Apollo3zehn / PureHDF

A pure .NET library that makes reading and writing of HDF5 files (groups, datasets, attributes, ...) very easy.
MIT License
47 stars 16 forks source link

Unable to open file written with PureHDF #88

Closed Blackclaws closed 1 month ago

Blackclaws commented 1 month ago

I've run into a weird issue where a file written out by PureHDF cannot be opened properly by other tools.

H5Web runs into an infinite loading loop and H5Dump in its default state just hangs as well.

h5dump -n correctly dumps all the constituent entries.

When trying to dump individual datasets h5dump stalls:

DATASET "/SystemState/ReferenceTxResult/ReferenceTxMeasurement/DCAMeasurement/EyeMeasurement/AveragePower" {
   DATATYPE  H5T_IEEE_F64LE
   DATASPACE  SCALAR
   DATA {
   (0): 0.77
   }
   ATTRIBUTE "Interpretation" {
      DATATYPE  H5T_STRING {
         STRSIZE H5T_VARIABLE;
         STRPAD H5T_STR_NULLPAD;
         CSET H5T_CSET_UTF8;
         CTYPE H5T_C_S1;
      }
      DATASPACE  SCALAR

Reading the dataset with PureHDF works....

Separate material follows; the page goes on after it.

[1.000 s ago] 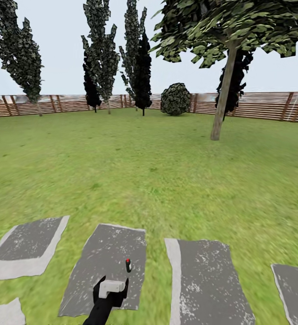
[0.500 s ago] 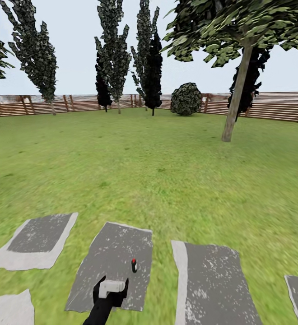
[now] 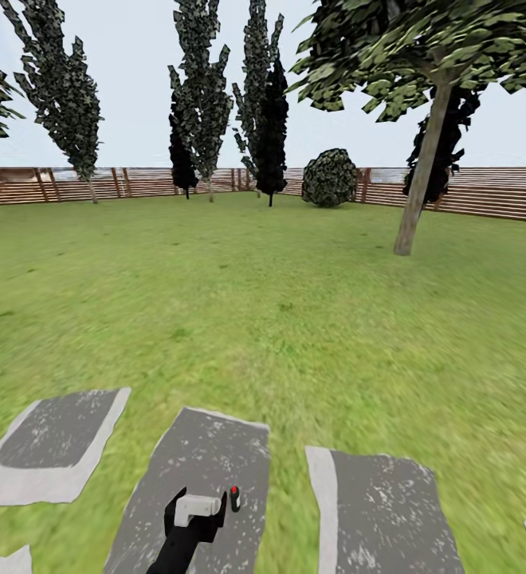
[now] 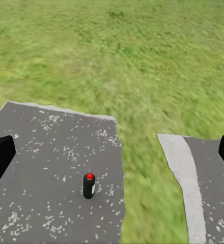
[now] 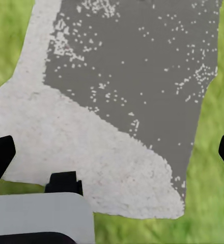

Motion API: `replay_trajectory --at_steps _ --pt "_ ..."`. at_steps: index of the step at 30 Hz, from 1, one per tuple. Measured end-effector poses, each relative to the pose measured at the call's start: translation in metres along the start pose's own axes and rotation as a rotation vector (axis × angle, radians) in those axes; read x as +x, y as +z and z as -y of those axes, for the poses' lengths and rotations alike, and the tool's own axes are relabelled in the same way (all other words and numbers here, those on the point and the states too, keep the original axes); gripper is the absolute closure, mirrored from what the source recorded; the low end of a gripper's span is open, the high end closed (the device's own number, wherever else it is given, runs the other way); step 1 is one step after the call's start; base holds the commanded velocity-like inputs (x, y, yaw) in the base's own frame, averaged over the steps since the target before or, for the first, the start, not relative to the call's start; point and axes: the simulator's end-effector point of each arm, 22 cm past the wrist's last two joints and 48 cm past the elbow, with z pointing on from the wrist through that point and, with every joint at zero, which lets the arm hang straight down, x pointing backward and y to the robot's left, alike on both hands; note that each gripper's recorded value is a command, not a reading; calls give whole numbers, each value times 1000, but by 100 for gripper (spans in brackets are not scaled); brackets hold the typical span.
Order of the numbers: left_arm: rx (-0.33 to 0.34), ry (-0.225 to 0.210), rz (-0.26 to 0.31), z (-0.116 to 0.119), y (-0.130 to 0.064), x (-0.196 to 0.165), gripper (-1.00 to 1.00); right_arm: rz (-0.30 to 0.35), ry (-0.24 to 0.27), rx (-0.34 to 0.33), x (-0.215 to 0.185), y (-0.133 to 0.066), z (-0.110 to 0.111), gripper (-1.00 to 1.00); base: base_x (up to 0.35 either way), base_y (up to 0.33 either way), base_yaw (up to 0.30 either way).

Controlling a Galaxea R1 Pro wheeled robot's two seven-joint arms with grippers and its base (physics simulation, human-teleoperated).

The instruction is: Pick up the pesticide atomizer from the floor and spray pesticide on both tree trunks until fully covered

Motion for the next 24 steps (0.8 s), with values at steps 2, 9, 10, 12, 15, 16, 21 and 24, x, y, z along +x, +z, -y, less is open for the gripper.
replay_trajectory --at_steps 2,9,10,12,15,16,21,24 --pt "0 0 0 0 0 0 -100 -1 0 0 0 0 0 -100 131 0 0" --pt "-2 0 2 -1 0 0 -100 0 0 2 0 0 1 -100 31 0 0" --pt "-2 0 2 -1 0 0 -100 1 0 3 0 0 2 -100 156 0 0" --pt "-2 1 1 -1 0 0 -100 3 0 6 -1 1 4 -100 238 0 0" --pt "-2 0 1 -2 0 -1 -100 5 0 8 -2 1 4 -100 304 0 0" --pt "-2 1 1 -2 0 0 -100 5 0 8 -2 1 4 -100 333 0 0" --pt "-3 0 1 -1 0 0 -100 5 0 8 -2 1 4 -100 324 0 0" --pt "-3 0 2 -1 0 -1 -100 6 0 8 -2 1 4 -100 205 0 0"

Blackclaws commented 1 month ago

Printing just the header works fine:

HDF5 "SOEA2405C2002-result-2024-05-17T10_55_36.h5" {
DATASET "/SystemState/ReferenceTxResult/ReferenceTxMeasurement/DCAMeasurement/EyeMeasurement/AveragePower" {
   DATATYPE  H5T_IEEE_F64LE
   DATASPACE  SCALAR
   ATTRIBUTE "Interpretation" {
      DATATYPE  H5T_STRING {
         STRSIZE H5T_VARIABLE;
         STRPAD H5T_STR_NULLPAD;
         CSET H5T_CSET_UTF8;
         CTYPE H5T_C_S1;
      }
      DATASPACE  SCALAR
   }
   ATTRIBUTE "Unit" {
      DATATYPE  H5T_STRING {
         STRSIZE H5T_VARIABLE;
         STRPAD H5T_STR_NULLPAD;
         CSET H5T_CSET_UTF8;
         CTYPE H5T_C_S1;
      }
      DATASPACE  SCALAR
   }
}
}
Blackclaws commented 1 month ago

So apparently the problem arises when reading string type attributes:

h5dump -a /SystemState/ReferenceTxResult/ReferenceTxMeasurement/DCAMeasurement/EyeMeasurement/AveragePower/Unit SOEA2405C2002-result-2024-05-17T10_55_36.h5
HDF5 "SOEA2405C2002-result-2024-05-17T10_55_36.h5" {
ATTRIBUTE "Unit" {
   DATATYPE  H5T_STRING {
      STRSIZE H5T_VARIABLE;
      STRPAD H5T_STR_NULLPAD;
      CSET H5T_CSET_UTF8;
      CTYPE H5T_C_S1;
   }
   DATASPACE  SCALAR

reading the dataset data works fine when suppressing attributes.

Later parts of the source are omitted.